Elastic search with python

Introduction

Elasticsearch is a distributed, real-time, search and analytics platform. In this tutorial, we are going to use elastic search with python.

Elasticsearch saves data and indexes it automatically, using a restful API. If you want to know more about elastic search, please check our introduction to elastic search here.

For this tutorial we are going to create a rest api endpoint which uses elastic search. The idea is that some javascript frontend uses this endpoint to search into documents.

Should you use Elastic Search?

Elastic search has the property of scalability and allows to get results and insights very fast. Elastic can handle tons of data and it distributes the information across nodes to handle thousands of users.
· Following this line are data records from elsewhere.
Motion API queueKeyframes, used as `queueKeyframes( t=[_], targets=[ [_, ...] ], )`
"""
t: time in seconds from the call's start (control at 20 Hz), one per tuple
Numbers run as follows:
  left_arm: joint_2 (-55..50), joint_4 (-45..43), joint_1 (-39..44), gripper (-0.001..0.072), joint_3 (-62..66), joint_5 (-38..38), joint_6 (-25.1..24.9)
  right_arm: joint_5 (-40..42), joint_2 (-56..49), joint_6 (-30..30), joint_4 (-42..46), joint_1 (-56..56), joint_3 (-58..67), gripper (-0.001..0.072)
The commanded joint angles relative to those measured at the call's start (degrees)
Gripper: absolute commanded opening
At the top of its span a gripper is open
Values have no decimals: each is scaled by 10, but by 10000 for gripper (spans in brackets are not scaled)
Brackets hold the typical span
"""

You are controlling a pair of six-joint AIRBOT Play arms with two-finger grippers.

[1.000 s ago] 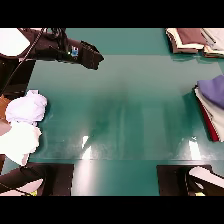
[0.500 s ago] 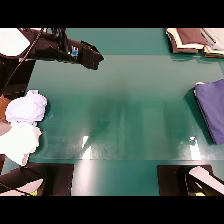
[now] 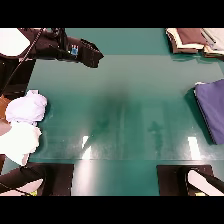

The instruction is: Fold the shirts.

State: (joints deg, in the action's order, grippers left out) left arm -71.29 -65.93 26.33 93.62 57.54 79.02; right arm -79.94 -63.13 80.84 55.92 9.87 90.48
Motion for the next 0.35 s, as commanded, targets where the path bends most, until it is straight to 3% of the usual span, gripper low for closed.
queueKeyframes(
  t=[0.0,0.3],
  targets=[
    [0,0,0,25,0,-1,0,27,0,-5,-3,-100,23,15],
    [0,0,0,25,0,-1,0,28,0,-5,-3,-123,24,15]
  ],
)
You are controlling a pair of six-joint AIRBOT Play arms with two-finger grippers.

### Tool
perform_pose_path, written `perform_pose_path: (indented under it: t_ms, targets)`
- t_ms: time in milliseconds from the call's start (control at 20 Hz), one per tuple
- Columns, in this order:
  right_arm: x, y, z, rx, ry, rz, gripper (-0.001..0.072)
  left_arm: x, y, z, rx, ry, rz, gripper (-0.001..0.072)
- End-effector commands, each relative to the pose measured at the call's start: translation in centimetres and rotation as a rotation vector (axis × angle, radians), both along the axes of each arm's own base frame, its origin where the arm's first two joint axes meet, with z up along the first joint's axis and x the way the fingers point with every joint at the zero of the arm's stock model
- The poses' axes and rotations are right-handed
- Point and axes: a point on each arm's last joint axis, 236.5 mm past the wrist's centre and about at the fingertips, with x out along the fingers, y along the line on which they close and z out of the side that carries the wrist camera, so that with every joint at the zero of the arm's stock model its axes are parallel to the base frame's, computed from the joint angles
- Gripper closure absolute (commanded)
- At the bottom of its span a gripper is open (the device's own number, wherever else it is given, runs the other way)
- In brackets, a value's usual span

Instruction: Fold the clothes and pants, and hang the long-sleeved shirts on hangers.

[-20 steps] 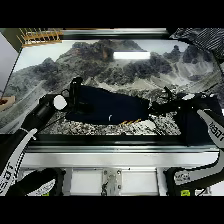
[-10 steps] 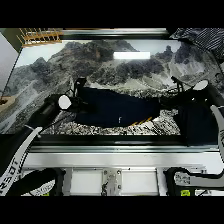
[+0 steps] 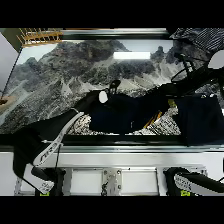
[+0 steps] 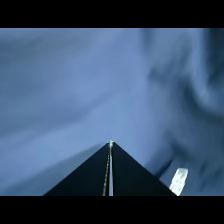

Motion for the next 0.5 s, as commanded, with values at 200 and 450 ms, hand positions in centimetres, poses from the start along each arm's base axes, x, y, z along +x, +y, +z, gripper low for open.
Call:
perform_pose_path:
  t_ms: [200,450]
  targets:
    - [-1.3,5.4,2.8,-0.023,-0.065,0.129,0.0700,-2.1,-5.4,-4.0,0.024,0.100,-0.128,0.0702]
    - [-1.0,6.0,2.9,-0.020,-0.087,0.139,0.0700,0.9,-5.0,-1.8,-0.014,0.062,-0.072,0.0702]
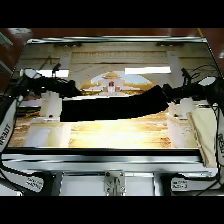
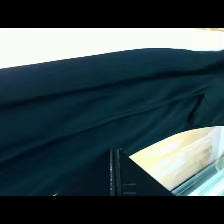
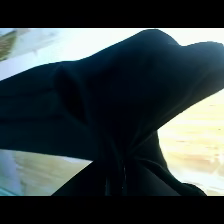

Step 1: Using elastic search API

If you already are familiar with elastic search, you can skip this step since we are going to introduce how to use it. An index is like a database in relational databases, we need to create an index before starting. Our index will be called “articles”. Elastic search has an API Rest and has one endpoint to create an index.

Creating indexes

Here is the curl command to create an index called “articles”:

 $ curl -X PUT localhost:9200/articles
{"acknowledged":true,"shards_acknowledged":true,"index":"articles"}

Now you can access with GET the “articles” index:

 $ curl localhost:9200/articles
{"articles":{"aliases":{},"mappings":{},"settings":{"index":{"creation_date":"1540961127798","number_of_shards":"5","number_of_replicas":"1","uuid":"bcbE1aNzS5OhlmPjRSlKNg","version":{"created":"6040299"},"provided_name":"articles"}}}}

Let’s see with some details the output:

  • Mappins: The schema of your document
  • number_of_shards: number of partitions that will keep the data. the data is splitted across all nodes

Creating records

To create entries in the index you can do a POST to the following url:

http://localhost:9200/articles/architecture With the body:

{
“title”: “Unique title”,
“description”: “Article description”,
“author”: “Peter Thompson”
}

As you can see the url now contains “architecture” in the url path and this is the type, which is similar to a table in relational databases.

Update records

In the url you can also specify the ID of the documents, by just appending “/10220” or any number you want. You can also use the ID to update the document using also a POST request.

Using the search

Elastic search allows you to perform searches using the _search endpoint, for example:

curl http://localhost:9200/articles/architecture/_search?q=unique

The previous query wil search in all fields, if you want to limit it you can use “title:unique” and it will only search in the title field.

Step 2: Installing python libs

For this tutorial, we are going to use a library called “elasticsearch”, to install it execute:

pip install elasticsearch

Connecting to elastic search

import sys
from elasticsearch import Elasticsearch

def connect_elasticsearch():
    elastic_conn = Elasticsearch([{'host': 'localhost', 'port': 9200}])
    if not elastic_conn.ping():
        print('Could not connect to elastic search')
        sys.exit(1)
   return elastic_conn

When you create the elastic_conn, this will not check the connection. We use the ping method to verify that the connection is working.

Creating indexes

Everytime you want to do something on elastic search we will use the elastic_conn instance. The next example will create the index “articles”

elastic_conn.indices.create(index=”articles”, ignore=400)

You can use the optional parameter body to send the mapping and other settings, like number of shards. Ignore 400 will not raise an exception if the elastic response status code was 400. Elastic usually return status code 400 when the index already exists.

Creating records

Once we have our elastic_conn instance we can use the index method to create records in an index.

data= {“title”: “Unique 1”, “author”: “Linda null”}
elastic_conn.index(index=”articles”, doc_type=”architecture”, body=data)

Using the search

Now we are ready to use the search from python.

query = {‘query’: ‘match’: {‘title’: ‘unique’}}
elastic_conn.search(index=”articles”, body=query)

Step 3: Creating the API Rest endpoint

You can use directly Elastic search API endpoint “search”, just like a proxy. This could be the easy way to expose Elastic on your current application and the most sane wat also. Remember not to expose anyother end point since users could manipulate the index.

For this example we will use bottle framework

import sys
import json
from bottle import route, run
from elasticsearch import Elasticsearch

def connect_elasticsearch():
    elastic_conn = Elasticsearch([{'host': 'localhost', 'port': 9200}])
    if not elastic_conn.ping():
        print('Could not connect to elastic search')
        sys.exit(1)
   return elastic_conn

elastic_conn = connect_elasticsearch()

@route('/search)
def hello():
    query = json.load(request.body)
    return elastic_conn.search(index=”articles”, body=query)

run(host='localhost', port=8080, debug=True)

Conclusion

Using elastic search is very simple and it provides a distributed, real-time, search and analytics platform. Using it from an api rest is very easy and it will allow to scale your application.